Caracas ya no me
quiere.
Me encantan las
novelas que se leen por cómo están escritas más no por lo que pasa. Tokio ya no
nos quiere es una de esas, donde Ray Loriga hace un reflejo de la mente de un
hombre que consume todas las drogas que le caen en sus manos, haciendo
repeticiones y redundancias, que vuelan como el humo del tabaco.
El escritor nos
instala en la mente desquiciada del protagonista, para que veamos con sus ojos,
asumamos sus reflexiones y esperemos que la vida pase, haciendo que el lector
se embarque en un viaje absurdo hacia los confines de la cabeza de ese hombre,
sin saber qué es real o no, tan siquiera si realmente está (mos) vivo (s), a
través de una prosa lúcida y soterrada en los adentros de la conciencia, con la
que Loriga consigue describirnos ese mundo ficticio y real en el que es posible
contener a una madre muerta de un televisor, o borrar de tu memoria tantas
neuronas como quieras, colocándonos en la psique de un hombre que no logra
olvidar a esa mujer que lo atormenta; porque hay cosas que no pueden olvidarse,
ya que una vez que se sienten, nunca se van del todo, como el amor y la mujer
que él guarda, que le da el hilo argumental a la novela.
Ray Loriga describe
las ciudades, las calles, el ambiente, los hoteles, su viaje sin sentido hacia
la nada, cómo el tiempo se detiene y cómo está harto de perseguirlo, ya sin
conciencia, donde los minutos son páginas centrales de un libro que se consume,
en una dimensión temporal con un personaje gris, porque sin memoria no hay
tiempo, y sin él no somos ni viejos, ni jóvenes, no somos nada, tal y como le
ocurre a los personajes de este libro que borran sus conciencias por traumas,
intentando extirparse la idea de la fatalidad, que ven en la muerte que conocen
desde el momento en que nacen, donde la droga consiste en olvidar que son y que
existen.
Es así como esta
novela (publicada en 1999) propone una crítica a ese futuro cercano y
cuestionado para la época, donde se miraba con resquemor al futuro, por miedo a
que en los 2000 se tirara por la borda todo el progreso que el siglo XX hizo,
que cada día cobra más sentido, pues se plantea lo insustancial, lo artificial
y la futilidad de vivir sin recordar lo que te hace ser como eres, ya que al
borrar el dolor, no hay nada, solo una imposibilidad para distinguirte de otro
reflejo en un espejo, mostrando la uniformidad para alcanzar la felicidad.
Es por ello que el
escritor introduce un personaje que vende drogas de las que no se puede alejar,
pues destruyen la memoria y evitan que cargues con malas experiencias para toda
la vida, de las que él tiene mucho que decir y mucho que olvidar, cayendo en
las manos del producto que vende, poniendo como objetivo final el olvido y la
tragedia que supone destruir los recuerdos, mostrando sexo en solitario, en
pareja, en grupos, con drogas blandas, duras, de colores, en pastillas,
líquidas, viajes por carretera, que llevan a un final lleno de imágenes
nostálgicas y explicaciones interesantes sobre todo lo que acabamos de leer,
con un carácter de ciencia ficción propia del escritor, muy cercana al
presente.
Loriga hace hincapié
en los miedos del presente amenazados por signos preocupantes de
deshumanización, esquematizada dentro del esquema de un libro de viajes, donde
el narrador y el protagonista dan su visión de las experiencias vividas en su
paso por Arizona, Berlín, Madrid, Bangkok, Vietnam y Tokio, donde el hijo de un
ex alcohólico y una artista de circo recorre dichos países, vendiendo sus “amputaciones
neuronales”, planteándose interrogantes al estilo ¿cómo se llena el agujero que
dejan los recuerdos? ¿qué futuro se construye sin pasado?

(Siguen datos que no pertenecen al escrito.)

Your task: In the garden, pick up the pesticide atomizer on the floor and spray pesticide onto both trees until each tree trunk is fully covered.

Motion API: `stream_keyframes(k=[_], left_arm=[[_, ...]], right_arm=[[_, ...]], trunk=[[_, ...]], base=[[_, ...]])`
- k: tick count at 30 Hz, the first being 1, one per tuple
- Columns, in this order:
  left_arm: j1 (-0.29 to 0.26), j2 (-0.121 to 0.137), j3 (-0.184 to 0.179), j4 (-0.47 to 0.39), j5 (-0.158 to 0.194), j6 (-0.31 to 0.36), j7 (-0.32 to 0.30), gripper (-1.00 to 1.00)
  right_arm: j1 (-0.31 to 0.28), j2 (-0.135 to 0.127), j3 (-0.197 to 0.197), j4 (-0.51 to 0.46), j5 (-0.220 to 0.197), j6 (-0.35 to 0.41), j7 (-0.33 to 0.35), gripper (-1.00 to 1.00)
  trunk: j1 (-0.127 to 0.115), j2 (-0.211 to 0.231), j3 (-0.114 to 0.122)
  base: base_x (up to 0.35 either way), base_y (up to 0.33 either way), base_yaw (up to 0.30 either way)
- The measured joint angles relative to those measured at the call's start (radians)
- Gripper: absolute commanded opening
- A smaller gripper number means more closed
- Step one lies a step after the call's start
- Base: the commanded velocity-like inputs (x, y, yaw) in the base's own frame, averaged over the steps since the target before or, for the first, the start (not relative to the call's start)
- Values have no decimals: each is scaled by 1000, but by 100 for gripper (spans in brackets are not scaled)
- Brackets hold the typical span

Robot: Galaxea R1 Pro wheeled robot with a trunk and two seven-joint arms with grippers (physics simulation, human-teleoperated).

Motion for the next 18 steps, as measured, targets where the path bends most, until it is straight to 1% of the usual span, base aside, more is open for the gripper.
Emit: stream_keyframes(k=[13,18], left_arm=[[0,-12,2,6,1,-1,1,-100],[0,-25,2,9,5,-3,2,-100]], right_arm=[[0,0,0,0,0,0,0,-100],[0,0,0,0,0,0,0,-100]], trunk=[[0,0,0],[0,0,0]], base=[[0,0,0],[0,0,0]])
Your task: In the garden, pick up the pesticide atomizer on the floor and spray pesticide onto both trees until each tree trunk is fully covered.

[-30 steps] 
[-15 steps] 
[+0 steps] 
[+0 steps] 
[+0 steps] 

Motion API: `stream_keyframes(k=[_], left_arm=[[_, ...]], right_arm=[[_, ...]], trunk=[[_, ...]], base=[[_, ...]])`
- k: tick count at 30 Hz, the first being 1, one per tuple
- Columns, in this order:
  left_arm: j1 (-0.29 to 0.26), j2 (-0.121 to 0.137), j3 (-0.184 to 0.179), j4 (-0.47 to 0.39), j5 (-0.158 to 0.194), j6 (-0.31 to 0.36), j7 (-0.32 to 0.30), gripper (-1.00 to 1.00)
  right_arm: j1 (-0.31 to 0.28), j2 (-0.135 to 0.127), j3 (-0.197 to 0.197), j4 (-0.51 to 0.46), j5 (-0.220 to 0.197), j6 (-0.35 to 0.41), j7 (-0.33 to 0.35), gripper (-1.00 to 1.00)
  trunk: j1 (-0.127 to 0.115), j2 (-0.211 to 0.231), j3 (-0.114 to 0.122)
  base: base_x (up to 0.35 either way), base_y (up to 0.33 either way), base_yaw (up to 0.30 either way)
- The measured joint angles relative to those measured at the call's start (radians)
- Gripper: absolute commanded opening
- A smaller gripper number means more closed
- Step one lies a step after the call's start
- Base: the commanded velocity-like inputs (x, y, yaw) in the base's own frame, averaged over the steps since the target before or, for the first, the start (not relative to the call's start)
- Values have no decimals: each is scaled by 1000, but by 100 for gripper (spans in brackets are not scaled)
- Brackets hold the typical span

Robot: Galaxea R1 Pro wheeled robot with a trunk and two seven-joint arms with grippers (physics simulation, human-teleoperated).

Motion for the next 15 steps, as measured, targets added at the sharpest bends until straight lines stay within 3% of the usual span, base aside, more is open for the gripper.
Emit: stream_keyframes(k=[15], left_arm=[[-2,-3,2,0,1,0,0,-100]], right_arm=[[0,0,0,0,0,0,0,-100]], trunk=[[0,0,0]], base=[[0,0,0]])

Y ¿quién maneja una
sociedad desmemoriada? Con angustiosas respuestas que quedan en el aire, que se
han encarnado en las apetencias voraces del capitalismo, concluyendo que Tokio
ya no nos quiere, pues es allí donde el
protagonista convivió con “ella” y experimentó el temor a que “El dueño de la
química sea el dueño del presente”, dando una visión de un futuro .
En definitiva, una de
las obras más representativas de la narrativa de finales del siglo XX que busca
la construcción de una visión “cosmogónica y romántica” de la pérdida de un mundo
deshumanizado, donde Loriga acribilla al lector con frases mortales, que te
dejan herido de muerte y condenado a seguir el hilo de esta novela de amor
condenada al fracaso, que interpreta la herencia de una culpa que no nos
pertenece y un perdón que nunca llegará.